My niece is a beginning ballet student so how hard could giving her a ballet class be? A little bit hard, I thought. It would at least require some digging into the recesses of my mind. When was the last time I took a full ballet class? A proper ballet class that was not modified and popularized in some way as a “workout” for the masses? 35 years ago. 35.
I remembered my own first ballet class when I was six years old. I didn’t even have ballet shoes yet or know how to sew on the elastics for them, so I stood in an awkward first position in my white socks, holding onto the top of a couch for balance. We were in the apartment of a childhood friend of my father’s who was a professional dancer with Alvin Ailey. He showed me how to do a few positions, pliés and tendus along with accompanying porte bras.
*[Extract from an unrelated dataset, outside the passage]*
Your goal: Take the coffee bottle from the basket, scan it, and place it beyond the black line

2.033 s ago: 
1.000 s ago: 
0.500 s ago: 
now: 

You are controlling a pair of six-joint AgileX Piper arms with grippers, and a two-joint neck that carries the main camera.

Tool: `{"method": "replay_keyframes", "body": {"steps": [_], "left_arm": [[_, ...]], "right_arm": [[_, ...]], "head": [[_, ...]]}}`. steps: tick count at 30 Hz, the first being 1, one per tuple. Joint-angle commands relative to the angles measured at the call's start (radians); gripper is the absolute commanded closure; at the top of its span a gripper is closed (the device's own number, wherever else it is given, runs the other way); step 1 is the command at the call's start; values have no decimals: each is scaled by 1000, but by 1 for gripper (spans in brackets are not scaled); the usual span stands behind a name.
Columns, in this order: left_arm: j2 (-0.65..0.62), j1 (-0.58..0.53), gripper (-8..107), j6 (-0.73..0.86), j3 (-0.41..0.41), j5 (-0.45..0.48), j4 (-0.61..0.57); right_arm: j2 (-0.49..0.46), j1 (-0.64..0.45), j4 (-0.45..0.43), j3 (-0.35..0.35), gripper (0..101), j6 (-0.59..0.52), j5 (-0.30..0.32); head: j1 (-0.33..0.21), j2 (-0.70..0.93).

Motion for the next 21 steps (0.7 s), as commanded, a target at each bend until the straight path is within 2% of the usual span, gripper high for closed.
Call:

I could feel my father, and the man who I adored as an uncle, watching me. I knew that this was somehow a rite of passage, but what kind I didn’t know. I just know that it meant something to them. Something like hope, and something passed from them to me. I had been given a small candle that I would carry within me into the future, tending the small flame carefully to make sure it didn’t die.
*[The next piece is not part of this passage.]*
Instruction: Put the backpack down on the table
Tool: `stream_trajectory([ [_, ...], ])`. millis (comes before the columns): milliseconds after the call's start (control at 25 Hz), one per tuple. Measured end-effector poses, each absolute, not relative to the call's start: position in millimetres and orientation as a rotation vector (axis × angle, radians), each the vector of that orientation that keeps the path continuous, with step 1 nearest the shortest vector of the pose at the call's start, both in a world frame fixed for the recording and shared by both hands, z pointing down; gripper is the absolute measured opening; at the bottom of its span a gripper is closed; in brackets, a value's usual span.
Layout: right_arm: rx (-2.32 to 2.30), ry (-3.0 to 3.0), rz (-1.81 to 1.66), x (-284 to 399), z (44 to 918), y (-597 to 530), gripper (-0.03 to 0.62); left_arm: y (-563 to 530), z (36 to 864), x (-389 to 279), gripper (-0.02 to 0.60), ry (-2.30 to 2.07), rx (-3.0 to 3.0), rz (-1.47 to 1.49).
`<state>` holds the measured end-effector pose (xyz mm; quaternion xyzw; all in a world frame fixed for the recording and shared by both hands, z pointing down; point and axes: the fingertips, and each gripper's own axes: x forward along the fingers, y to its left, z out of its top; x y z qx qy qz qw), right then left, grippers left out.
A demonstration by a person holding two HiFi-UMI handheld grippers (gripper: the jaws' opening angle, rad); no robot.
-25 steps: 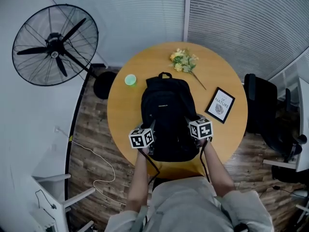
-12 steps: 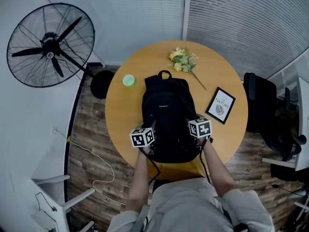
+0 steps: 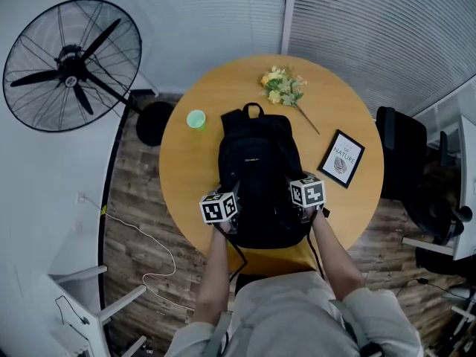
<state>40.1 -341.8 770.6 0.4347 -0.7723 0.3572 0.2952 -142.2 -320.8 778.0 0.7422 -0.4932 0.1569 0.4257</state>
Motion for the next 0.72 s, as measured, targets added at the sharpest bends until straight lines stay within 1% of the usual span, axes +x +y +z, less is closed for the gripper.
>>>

My brother, someone who had also taken ballet classes as a child but for whom it never became an all-consuming passion as it had for me, wasn’t just asking me to perform a chore or to help his daughter with her turn spotting. It mattered that the person who gave her this class was me. Giving my niece a ballet class weaved and connected her into the childhood my brother and I had shared, one steeped in a deep love for the arts.
This ballet class was a curating of a childhood for my niece that included me. I was gratified to realize that this meant that my little brother saw me as someone who had magic to convey and a valuable world to show. Someone who could open the back of the wardrobe into Narnia.
It’s the vision into a new world, you see, that is what matters. A new world that is limitless in its possibilities, both for glory and for terror. Once you are through to the other side, there is no real way to return to a pre-enlightened world.
One’s first real ballet class, with a well-qualified guide, is not a banishment from Eden, from a place where faithful ignorance is cherished and rewarded. Instead, it is the emerging from Plato’s Cave, one where there are shadows on the walls but no sunlight. Today, perhaps, the Cave is a pre-teen’s bedroom, the mere glimmer of light coming from the reflected banality of a cellphone screen.